### YOUR OBJECTIVE
Search the listing for the word "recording" and return each line that contains it.

### DATA SHOWN
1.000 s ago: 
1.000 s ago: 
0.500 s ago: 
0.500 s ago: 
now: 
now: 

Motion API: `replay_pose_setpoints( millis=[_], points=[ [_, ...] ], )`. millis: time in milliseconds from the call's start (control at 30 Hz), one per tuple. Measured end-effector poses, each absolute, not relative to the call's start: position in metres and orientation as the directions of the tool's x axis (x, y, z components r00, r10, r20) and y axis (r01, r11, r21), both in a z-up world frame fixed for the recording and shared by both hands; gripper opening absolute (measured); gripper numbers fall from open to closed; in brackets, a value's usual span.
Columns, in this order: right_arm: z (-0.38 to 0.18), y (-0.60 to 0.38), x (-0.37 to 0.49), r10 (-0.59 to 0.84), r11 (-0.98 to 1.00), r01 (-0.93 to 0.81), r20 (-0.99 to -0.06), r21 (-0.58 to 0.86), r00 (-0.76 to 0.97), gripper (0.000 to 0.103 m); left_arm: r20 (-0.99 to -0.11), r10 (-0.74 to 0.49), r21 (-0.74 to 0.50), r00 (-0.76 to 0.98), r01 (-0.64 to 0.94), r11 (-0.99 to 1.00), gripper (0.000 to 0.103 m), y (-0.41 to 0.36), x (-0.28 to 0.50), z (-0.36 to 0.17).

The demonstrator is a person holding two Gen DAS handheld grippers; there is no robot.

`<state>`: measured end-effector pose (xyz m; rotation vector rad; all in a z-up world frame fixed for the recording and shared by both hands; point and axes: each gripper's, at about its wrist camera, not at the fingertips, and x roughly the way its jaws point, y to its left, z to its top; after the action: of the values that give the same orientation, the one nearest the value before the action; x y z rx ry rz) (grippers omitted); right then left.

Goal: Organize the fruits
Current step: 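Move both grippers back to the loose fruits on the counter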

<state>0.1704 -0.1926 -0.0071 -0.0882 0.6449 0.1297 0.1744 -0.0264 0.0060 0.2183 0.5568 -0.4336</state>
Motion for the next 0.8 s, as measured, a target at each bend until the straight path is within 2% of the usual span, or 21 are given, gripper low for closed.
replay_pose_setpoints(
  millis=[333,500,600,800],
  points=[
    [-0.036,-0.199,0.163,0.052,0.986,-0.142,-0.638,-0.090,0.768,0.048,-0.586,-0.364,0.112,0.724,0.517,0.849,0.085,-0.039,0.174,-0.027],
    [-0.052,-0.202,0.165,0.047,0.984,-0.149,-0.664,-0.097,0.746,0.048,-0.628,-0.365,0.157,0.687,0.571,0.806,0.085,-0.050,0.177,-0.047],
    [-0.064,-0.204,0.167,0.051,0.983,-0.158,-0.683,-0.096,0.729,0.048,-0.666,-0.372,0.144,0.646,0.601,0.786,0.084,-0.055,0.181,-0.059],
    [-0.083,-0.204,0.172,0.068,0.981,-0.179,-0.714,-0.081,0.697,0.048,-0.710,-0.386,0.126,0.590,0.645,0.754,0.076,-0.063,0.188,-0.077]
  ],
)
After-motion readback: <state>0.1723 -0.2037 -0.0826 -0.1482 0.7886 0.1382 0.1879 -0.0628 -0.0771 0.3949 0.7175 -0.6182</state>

### EXERCISE RESPONSE
Motion API: `replay_pose_setpoints( millis=[_], points=[ [_, ...] ], )`. millis: time in milliseconds from the call's start (control at 30 Hz), one per tuple. Measured end-effector poses, each absolute, not relative to the call's start: position in metres and orientation as the directions of the tool's x axis (x, y, z components r00, r10, r20) and y axis (r01, r11, r21), both in a z-up world frame fixed for the recording and shared by both hands; gripper opening absolute (measured); gripper numbers fall from open to closed; in brackets, a value's usual span.
`<state>`: measured end-effector pose (xyz m; rotation vector rad; all in a z-up world frame fixed for the recording and shared by both hands; point and axes: each gripper's, at about its wrist camera, not at the fingertips, and x roughly the way its jaws point, y to its left, z to its top; after the action: of the values that give the same orientation, the one nearest the value before the action; x y z rx ry rz) (grippers omitted); right then left.

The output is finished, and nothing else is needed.